Work to complete — Look through the listing below, find every line with the string "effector", and copy it.

Recorded information —
▽

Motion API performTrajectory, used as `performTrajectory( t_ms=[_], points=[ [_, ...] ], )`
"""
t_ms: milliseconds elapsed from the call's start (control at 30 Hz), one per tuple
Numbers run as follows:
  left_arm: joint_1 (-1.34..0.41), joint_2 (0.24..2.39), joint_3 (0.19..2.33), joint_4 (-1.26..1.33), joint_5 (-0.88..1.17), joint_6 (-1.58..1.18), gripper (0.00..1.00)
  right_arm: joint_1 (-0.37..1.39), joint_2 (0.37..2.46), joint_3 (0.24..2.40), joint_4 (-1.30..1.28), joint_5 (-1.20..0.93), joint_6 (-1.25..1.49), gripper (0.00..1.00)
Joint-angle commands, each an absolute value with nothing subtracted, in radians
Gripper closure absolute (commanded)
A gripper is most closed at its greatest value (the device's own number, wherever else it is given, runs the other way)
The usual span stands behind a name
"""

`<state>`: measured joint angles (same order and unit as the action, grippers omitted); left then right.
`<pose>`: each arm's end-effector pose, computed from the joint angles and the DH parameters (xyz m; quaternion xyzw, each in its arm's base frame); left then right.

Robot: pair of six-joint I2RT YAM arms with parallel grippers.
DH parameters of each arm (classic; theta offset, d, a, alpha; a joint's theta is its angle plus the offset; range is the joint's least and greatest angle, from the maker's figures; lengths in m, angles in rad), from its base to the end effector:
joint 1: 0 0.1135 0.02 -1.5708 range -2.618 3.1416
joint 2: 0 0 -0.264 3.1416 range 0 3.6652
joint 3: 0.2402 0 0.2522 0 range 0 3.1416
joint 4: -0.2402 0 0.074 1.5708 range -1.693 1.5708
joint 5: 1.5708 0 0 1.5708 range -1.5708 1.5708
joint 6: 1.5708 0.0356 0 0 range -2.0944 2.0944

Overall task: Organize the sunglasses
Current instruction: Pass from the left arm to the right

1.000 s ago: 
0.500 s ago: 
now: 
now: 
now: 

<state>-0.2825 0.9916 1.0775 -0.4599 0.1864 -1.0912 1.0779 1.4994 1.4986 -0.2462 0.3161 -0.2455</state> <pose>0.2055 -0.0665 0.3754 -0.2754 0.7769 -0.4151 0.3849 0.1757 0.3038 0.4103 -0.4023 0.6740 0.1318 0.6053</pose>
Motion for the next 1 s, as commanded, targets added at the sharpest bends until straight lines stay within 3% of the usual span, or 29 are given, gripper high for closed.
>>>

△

Answer to this problem —
`<pose>`: each arm's end-effector pose, computed from the joint angles and the DH parameters (xyz m; quaternion xyzw, each in its arm's base frame); left then right.
DH parameters of each arm (classic; theta offset, d, a, alpha; a joint's theta is its angle plus the offset; range is the joint's least and greatest angle, from the maker's figures; lengths in m, angles in rad), from its base to the end effector:

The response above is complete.